SUNBURY - Northumberland County is not being charged a daily fee to house accused murderer Miranda Barbour at a state prison for women at Muncy.

The Department of Corrections (DOC) informed county officials that no daily housing fees will be charged while she is incarcerated by the state, said Commissioner Rick Shoch, who, as vice chairman, is currently the highest ranking member of the county prison board.

Barbour's move out of the county jail allowed her husband, Elytte, to be brought back to the Sunbury lockup, and that, in turn, will actually save Northumberland County $100 a day, Shoch said Friday.
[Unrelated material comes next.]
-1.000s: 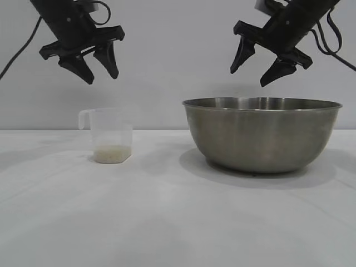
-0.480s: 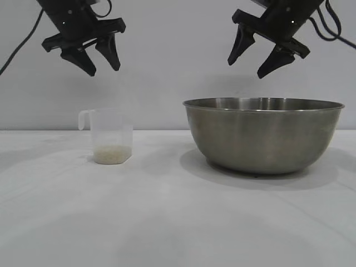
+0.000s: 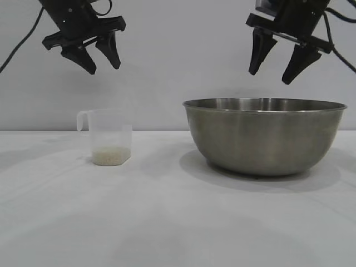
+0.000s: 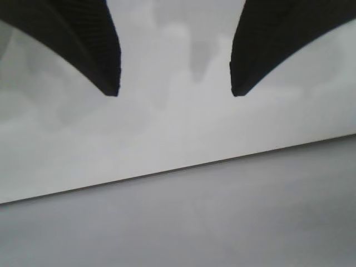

Columbia County Prison in Bloomsburg was charging $100 daily to house Elytte Barbour.

District Attorney Tony Rosini has requested that the couple remain in separate facilities.

Northumberland County Commissioner Chairman Vinny Clausi expressed concern earlier this week that housing Miranda Barbour, 19, of Selinsgrove, at SCI-Muncy would cost the county $65 per day.

He raised those concerns while objecting to her transfer from the county prison, where she's been held since Dec. 3 on homicide and other charges related to the Nov. 11 stabbing death of Troy LaFerrara, 42, of Port Trevorton.

County Chief Public Defender Edward Greco, Miranda Barbour's attorney, who wasn't aware of the transfer before it occurred, also objected, but has since agreed to allow her to remain in Muncy, assuming he is allowed to meet with her at the county prison before any court proceedings.

Medical costs

Clausi also raised concerns about the county paying for Barbour's medical care while she's housed at Muncy, and that issue remains to a certain extent.

A Feb. 21 letter from DOC transfer manager Tanya S. Brandt to Northumberland County Prison Deputy Warden Brian Wheary indicated the county would be "subject to extraordinary costs related to medical treatment, psychiatric treatment, transportation and overtime costs related to the care, custody and control of the inmate, and that the county will received an itemized statement of charges."

"If payment is not received within 45 days," Brandt wrote in what appears to be a form letter, "the department will return the inmate to the county prison and will not accept additional transfers until the payment is received."

In an email to Johnson Wednesday, Joanne Torma, superintendent of the director of population management for the DOC, clarified.

"You will note that the only cost would be for extraordinary medical and/or psychiatric costs. There is no daily cost for housing an inmate under these circumstances," she wrote.

As to the "extraordinary" costs, Shoch said Friday he spoke to Frank Komykoski at PrimeCare, the contracted medical service provider at the county prison, who said any such bills should be submitted to PrimeCare and they will be covered to the same extent they would be covered if Miranda Barbour had remained at the county jail.

However, upon learning that Barbour is classified as a 5-B transfer - a mechanism that counties use to temporarily transfer an offender from the county prison to the Department of Corrections based on special circumstances - any extraordinary medical expenses would not be handled in the same way as if she were in the county facility, Shoch later clarified. He said neither he nor Komykoski were aware the transfer had this classification at the time of their prior conversation.

"Specifically, if she were in our facility, PrimeCare would cover the first $2,500 of extraordinary medical expense, but they don't if she is out of the facility on a 5-B transfer," Shoch said via email later Friday.

However, given what would constitute extraordinary medical expenses, they would not typically come in to play for someone of Miranda Barbour's age, Shoch added, and even if they did, the $2,500 of coverage would typically be a "very small percentage of the overall cost for that type of care."

Shoch noted non-5-B transfers would typically come with a per diem charge, such as the one the county was paying previously for Elytte Barbour.

Shoch gave credit to Warden Roy Johnson and Wheary for their efforts resolving the matter.

Security issues

At Tuesday morning's prison board meeting. Johnson said the international attention about Miranda Barbour's claim in a jailhouse interview with a Daily Item reporter that she killed more than 22 people, in addition to LaFerrara, disrupted security and efficiency at the prison.

That prompted her transfer Feb. 21. Five days after her transfer, her husband, also charged with homicide in LaFerrara's death, was moved back to the Northumberland County Prison. He had been at the Bloomsburg jail since Dec. 6. The approximately 82 days he had spent there would total $8,200 owed by Northumberland County.

Miranda and Elytte Barbour, 22, had moved to Selinsgrove from North Carolina a few weeks before they allegedly killed LaFerrara.